The third and final wave of a University of Wisconsin School of Medicine and Public Health survey estimated more than 11% of participants had a positive COVID-19 antibody test due to infection with the virus that causes the disease — a two-fold increase from the second set of results in December.
Last June, the Wisconsin Department of Health Services (DHS) partnered with the school’s Survey of the Health of Wisconsin (SHOW) program and the Wisconsin State Laboratory of Hygiene (WSLH) to launch the surveillance study, the Past Antibody COVID-19 Community Survey (PACCS). The study has tracked the prevalence of past COVID-19 infections across Wisconsin over the previous year by looking for the presence of antibodies that indicate if a person has been infected with COVID-19 in the recent past, even if they did not experience symptoms.
The antibody tests used measure only N-protein antibodies, which are produced specifically after infection. COVID-19 vaccinations help the human body create protective S-protein antibodies but currently available vaccines in the United States do not affect N-protein antibody level. Measuring N-protein antibodies allows researchers to assess past viral infections regardless of study participants’ immunization status at the time of testing. The technique does not give information about when past infection occurred relative to vaccination.
The latest round of testing of SHOW participants included more than 1,000 people. The study has seen steadily increasing numbers of participants who have evidence of infection-specific antibodies for COVID-19. Testing in July through early August 2020 found 1.6% of survey participants had evidence of these antibodies. Between October and December of 2020, the number rose to 6.8%. In March through April of 2021, the number nearly doubled to 11.4% in a pattern that was relatively consistent across the state, according to Kristen Malecki, PhD, MPH, director, SHOW and associate professor, population health sciences, UW School of Medicine and Public Health.
“This is different from when we began the study in summer of 2020 when very few individuals tested positive in the north and northeastern regions,” she said. “Over time, we saw antibodies from participants from across the entire state.”
This is consistent with how patterns of cases evolved over time across the state, she said.

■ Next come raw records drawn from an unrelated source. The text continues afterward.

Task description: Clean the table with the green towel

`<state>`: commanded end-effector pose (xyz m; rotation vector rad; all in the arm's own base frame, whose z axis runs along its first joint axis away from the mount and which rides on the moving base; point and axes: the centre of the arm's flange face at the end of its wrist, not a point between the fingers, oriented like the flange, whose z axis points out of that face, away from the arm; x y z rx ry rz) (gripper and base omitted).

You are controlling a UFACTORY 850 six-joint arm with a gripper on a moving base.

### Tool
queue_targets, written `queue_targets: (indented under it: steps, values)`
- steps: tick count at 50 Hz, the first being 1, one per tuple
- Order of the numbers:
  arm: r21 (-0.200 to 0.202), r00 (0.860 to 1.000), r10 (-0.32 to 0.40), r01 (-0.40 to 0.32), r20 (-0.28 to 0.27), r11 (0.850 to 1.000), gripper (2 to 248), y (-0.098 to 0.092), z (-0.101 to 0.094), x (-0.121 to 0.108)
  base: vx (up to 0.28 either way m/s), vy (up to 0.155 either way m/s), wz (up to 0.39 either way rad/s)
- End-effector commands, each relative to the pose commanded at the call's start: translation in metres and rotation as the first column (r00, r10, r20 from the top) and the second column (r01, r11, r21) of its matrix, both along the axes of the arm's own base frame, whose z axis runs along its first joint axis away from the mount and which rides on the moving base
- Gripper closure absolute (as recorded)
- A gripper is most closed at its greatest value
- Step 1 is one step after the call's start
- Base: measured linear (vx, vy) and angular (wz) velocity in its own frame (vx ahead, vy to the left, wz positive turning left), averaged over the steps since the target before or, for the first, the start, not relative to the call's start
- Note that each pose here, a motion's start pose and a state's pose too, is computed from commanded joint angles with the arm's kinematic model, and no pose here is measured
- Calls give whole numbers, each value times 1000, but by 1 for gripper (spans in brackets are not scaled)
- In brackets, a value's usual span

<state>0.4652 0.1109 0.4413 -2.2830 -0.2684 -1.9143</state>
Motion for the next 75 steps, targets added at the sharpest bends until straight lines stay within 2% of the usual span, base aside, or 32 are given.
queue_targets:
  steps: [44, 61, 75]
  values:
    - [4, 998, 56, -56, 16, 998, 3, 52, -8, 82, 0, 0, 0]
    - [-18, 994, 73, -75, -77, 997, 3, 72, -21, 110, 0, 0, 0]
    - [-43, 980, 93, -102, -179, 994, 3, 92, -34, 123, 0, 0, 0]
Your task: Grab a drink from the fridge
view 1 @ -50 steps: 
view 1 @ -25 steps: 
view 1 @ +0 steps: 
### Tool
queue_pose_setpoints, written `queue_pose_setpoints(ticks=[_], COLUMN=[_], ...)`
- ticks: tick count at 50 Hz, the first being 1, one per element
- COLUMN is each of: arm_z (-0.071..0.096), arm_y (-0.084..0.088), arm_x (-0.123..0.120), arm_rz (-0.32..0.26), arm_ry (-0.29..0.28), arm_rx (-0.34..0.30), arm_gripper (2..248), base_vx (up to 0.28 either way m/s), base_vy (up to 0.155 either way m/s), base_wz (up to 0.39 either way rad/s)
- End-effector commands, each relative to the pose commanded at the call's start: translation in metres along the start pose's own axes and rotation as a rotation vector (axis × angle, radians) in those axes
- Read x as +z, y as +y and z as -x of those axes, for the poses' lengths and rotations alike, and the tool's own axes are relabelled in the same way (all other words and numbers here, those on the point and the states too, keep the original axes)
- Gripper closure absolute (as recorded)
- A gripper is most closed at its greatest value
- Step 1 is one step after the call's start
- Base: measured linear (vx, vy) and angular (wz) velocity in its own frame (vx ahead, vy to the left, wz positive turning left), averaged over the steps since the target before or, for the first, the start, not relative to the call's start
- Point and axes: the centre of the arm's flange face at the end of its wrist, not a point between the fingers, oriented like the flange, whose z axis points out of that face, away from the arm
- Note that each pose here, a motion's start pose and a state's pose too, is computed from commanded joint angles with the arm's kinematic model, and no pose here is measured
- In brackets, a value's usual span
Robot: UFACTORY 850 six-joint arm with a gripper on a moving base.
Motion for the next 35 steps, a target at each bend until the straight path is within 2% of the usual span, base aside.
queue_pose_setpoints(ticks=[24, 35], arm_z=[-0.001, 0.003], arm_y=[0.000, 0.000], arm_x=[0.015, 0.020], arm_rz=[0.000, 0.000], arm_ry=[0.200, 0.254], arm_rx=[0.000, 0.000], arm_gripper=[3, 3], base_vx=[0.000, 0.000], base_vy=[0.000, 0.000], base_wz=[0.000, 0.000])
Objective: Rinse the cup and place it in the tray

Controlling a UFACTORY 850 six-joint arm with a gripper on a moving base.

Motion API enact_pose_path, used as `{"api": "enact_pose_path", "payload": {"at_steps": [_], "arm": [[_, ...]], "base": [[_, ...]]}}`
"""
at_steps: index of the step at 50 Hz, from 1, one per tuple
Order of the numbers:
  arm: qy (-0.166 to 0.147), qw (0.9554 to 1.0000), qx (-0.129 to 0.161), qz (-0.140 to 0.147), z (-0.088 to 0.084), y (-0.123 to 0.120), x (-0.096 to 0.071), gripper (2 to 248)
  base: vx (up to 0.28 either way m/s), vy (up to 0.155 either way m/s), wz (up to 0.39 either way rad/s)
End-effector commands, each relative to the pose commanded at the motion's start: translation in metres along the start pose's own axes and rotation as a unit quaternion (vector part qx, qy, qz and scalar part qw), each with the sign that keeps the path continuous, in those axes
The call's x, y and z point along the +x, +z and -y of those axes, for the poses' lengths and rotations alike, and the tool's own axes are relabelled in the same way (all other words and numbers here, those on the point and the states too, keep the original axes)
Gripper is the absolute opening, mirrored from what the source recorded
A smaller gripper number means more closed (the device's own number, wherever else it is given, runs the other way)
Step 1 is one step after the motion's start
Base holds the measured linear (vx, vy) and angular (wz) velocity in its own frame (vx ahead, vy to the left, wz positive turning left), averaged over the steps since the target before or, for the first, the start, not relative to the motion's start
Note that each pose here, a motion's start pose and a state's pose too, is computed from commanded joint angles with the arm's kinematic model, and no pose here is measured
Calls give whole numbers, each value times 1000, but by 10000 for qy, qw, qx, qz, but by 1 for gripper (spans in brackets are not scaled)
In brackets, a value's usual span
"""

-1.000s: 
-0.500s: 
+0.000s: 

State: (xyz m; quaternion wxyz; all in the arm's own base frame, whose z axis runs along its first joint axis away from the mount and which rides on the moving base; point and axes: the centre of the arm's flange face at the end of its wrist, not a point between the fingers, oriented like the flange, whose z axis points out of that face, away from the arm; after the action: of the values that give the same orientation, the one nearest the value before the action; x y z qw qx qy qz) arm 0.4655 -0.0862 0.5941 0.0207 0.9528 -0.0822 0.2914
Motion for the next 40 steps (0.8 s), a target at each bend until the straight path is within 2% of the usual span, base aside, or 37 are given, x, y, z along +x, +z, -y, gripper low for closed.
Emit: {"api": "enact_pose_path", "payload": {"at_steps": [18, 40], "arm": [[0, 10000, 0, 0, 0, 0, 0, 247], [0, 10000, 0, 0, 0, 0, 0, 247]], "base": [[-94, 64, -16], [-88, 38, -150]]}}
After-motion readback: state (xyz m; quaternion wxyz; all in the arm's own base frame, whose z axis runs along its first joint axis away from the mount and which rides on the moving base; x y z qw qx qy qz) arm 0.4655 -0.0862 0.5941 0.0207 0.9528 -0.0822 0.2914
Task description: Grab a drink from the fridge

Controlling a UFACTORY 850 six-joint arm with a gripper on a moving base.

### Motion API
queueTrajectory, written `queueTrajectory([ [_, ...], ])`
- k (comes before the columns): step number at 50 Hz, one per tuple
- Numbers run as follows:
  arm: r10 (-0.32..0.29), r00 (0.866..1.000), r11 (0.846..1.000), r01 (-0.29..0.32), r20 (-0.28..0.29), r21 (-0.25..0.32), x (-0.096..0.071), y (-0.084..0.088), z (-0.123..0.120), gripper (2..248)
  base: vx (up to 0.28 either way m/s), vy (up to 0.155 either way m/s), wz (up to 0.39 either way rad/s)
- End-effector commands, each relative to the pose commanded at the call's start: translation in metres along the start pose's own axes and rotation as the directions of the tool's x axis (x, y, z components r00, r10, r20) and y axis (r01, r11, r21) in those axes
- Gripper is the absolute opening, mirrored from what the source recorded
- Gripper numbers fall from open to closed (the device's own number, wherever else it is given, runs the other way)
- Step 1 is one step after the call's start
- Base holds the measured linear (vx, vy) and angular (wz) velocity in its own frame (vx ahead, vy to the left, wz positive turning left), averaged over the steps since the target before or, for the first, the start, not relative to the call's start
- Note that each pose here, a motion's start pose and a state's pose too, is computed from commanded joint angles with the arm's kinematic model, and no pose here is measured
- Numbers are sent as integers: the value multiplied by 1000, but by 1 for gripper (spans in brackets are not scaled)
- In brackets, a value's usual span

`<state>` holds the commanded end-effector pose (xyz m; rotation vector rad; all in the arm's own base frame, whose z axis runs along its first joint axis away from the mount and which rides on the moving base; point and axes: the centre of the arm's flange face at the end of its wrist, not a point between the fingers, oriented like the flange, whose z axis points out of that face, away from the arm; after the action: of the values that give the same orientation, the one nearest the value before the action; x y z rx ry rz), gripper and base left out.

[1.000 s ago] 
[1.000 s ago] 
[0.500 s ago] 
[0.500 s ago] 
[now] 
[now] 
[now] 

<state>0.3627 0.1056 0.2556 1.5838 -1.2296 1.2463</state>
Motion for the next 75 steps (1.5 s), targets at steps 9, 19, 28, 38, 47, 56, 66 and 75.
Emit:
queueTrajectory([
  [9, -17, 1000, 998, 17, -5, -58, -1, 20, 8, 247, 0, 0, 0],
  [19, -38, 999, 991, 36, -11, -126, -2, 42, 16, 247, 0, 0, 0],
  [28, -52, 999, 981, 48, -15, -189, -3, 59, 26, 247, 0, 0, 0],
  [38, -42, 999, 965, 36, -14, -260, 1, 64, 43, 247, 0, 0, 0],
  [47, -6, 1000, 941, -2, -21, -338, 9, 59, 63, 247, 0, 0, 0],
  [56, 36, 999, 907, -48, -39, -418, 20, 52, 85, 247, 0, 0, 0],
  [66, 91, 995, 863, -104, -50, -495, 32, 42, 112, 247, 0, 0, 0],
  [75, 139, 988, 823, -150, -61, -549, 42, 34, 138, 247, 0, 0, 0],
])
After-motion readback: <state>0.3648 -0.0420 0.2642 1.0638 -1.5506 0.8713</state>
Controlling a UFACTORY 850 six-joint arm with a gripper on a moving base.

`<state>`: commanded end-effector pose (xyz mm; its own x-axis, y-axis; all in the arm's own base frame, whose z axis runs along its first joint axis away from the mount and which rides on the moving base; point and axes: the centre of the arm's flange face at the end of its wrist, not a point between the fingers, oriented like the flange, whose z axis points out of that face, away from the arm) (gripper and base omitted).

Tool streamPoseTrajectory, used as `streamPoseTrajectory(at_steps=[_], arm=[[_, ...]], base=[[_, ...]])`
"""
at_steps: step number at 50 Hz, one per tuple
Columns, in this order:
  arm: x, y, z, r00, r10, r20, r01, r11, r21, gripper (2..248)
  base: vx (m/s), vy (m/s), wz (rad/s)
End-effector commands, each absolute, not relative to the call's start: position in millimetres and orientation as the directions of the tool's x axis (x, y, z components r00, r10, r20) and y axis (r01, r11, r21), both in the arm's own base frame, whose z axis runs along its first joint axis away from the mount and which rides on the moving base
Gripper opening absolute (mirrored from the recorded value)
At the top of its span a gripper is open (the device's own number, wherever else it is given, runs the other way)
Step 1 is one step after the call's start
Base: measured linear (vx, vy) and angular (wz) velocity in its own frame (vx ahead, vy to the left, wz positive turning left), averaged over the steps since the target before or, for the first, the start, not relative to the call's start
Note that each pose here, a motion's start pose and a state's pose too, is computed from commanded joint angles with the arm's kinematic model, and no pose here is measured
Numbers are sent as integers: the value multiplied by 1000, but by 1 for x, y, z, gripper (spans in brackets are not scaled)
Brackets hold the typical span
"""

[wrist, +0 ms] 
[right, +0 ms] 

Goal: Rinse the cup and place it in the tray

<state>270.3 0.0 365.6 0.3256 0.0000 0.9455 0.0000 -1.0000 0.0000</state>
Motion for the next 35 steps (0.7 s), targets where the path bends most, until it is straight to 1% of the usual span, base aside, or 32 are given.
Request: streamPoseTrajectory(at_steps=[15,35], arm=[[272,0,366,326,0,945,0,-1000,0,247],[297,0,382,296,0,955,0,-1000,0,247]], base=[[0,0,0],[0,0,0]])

This spring, the western region saw the greatest increase from 3.9% in the fall to 11.6% of participants testing positive for antibodies. Overall, prevalence of antibodies varied by region ranging from 9.4% in the south to 13% in the north and northeast regions, according to the latest findings.
All participants were asked if they had received a COVID-19 vaccination prior to taking part in testing. A majority of participants (63.4%) reported having received a COVID-19 vaccination. Individuals who were 65 years of age or older, who self-reported as white or multiracial, and who received a vaccine against influenza within the last 12 months were more likely to report having been vaccinated against COVID-19.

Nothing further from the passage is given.